Complete Step by step solution :
The situation is shown here

${F_C}$

Let us consider the heavy ring of mass m is clamped on the periphery of a light circular disc and a small particle having equal mass is damped at the centre of the disc as a system. Then the centre of mass of the system has a total of mass 2m.

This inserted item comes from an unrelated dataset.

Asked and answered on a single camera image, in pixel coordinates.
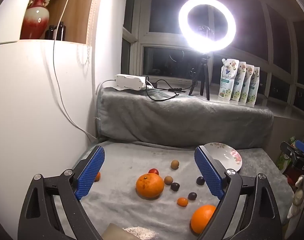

Now, it is given that the centre of mass moves with velocity v in a circle , so due to this circular motion of the centre of mass there will be a centrifugal force .
$\Rightarrow {F_C} = \dfrac{{{m_{system}}{{(velocity)}^2}}}{{radius\;ofc.o.m}}$
Putting the values ${m_{system}} = 2m$; $velocity = v$; $radius\;ofc.o.m = r$
$\Rightarrow {F_C} = \dfrac{{2m{v^2}}}{r}$
Since, $\dfrac{{2m{v^2}}}{r}$ ,Must be acting on the system as a centrifugal force ,

Hence option ( C ) is the correct answer.

Note:
When a body moves in a circular motion there acts a force due to which the particle still continues its path in a circle and this force is constant in nature if the velocity of the body is constant and called as centripetal force.
The value of the centripetal force is
${F_{centripetal}} = \dfrac{{{m_{body}}{{(velocity)}^2}}}{{radius\;of circle}}$.